» DATASET EXTRACT
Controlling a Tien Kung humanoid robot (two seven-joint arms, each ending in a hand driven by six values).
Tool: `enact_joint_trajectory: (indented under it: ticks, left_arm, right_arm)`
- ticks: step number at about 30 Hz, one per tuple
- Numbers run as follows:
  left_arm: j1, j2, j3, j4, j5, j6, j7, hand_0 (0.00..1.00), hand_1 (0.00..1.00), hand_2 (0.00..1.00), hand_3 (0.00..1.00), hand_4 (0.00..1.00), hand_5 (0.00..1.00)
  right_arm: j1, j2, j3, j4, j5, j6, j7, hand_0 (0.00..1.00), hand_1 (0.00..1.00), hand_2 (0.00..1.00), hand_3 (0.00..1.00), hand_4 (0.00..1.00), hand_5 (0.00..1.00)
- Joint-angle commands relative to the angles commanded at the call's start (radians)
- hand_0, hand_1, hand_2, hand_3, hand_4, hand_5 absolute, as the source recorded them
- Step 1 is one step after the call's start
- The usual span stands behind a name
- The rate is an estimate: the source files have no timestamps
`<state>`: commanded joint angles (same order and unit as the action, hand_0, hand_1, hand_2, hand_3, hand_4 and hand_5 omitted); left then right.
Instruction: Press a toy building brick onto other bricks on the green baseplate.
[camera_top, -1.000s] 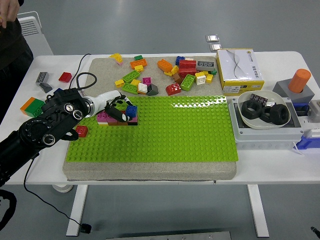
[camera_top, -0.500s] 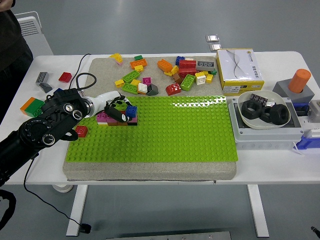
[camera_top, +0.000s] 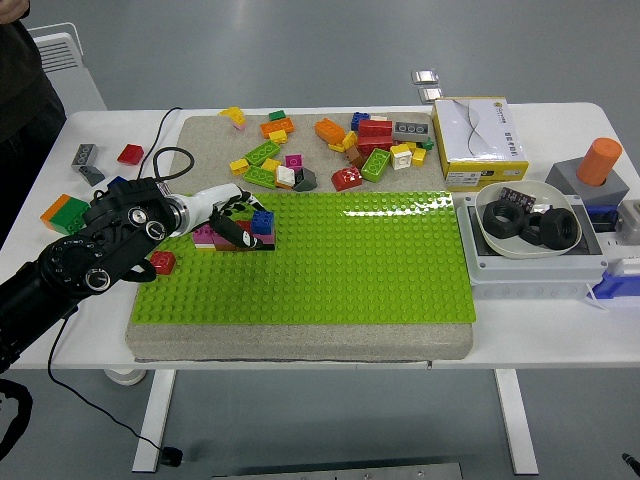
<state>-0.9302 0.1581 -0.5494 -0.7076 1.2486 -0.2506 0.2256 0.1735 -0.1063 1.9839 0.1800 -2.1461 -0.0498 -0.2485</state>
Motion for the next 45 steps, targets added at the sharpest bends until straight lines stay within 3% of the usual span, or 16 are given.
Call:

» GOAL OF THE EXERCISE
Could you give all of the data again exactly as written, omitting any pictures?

» EXERCISE RESPONSE
Controlling a Tien Kung humanoid robot (two seven-joint arms, each ending in a hand driven by six values).
Tool: `enact_joint_trajectory: (indented under it: ticks, left_arm, right_arm)`
- ticks: step number at about 30 Hz, one per tuple
- Numbers run as follows:
  left_arm: j1, j2, j3, j4, j5, j6, j7, hand_0 (0.00..1.00), hand_1 (0.00..1.00), hand_2 (0.00..1.00), hand_3 (0.00..1.00), hand_4 (0.00..1.00), hand_5 (0.00..1.00)
  right_arm: j1, j2, j3, j4, j5, j6, j7, hand_0 (0.00..1.00), hand_1 (0.00..1.00), hand_2 (0.00..1.00), hand_3 (0.00..1.00), hand_4 (0.00..1.00), hand_5 (0.00..1.00)
- Joint-angle commands relative to the angles commanded at the call's start (radians)
- hand_0, hand_1, hand_2, hand_3, hand_4, hand_5 absolute, as the source recorded them
- Step 1 is one step after the call's start
- The usual span stands behind a name
- The rate is an estimate: the source files have no timestamps
`<state>`: commanded joint angles (same order and unit as the action, hand_0, hand_1, hand_2, hand_3, hand_4 and hand_5 omitted); left then right.
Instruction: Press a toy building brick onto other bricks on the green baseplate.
[camera_top, -1.000s] 
[camera_top, -0.500s] 
[camera_top, +0.000s] 
<state>-0.9302 0.1581 -0.5494 -0.7076 1.2486 -0.2506 0.2256 0.1735 -0.1063 1.9839 0.1800 -2.1461 -0.0498 -0.2485</state>
Motion for the next 45 steps, targets added at the sharpest bends until straight lines stay within 3% of the usual span, or 16 are given.
Call:

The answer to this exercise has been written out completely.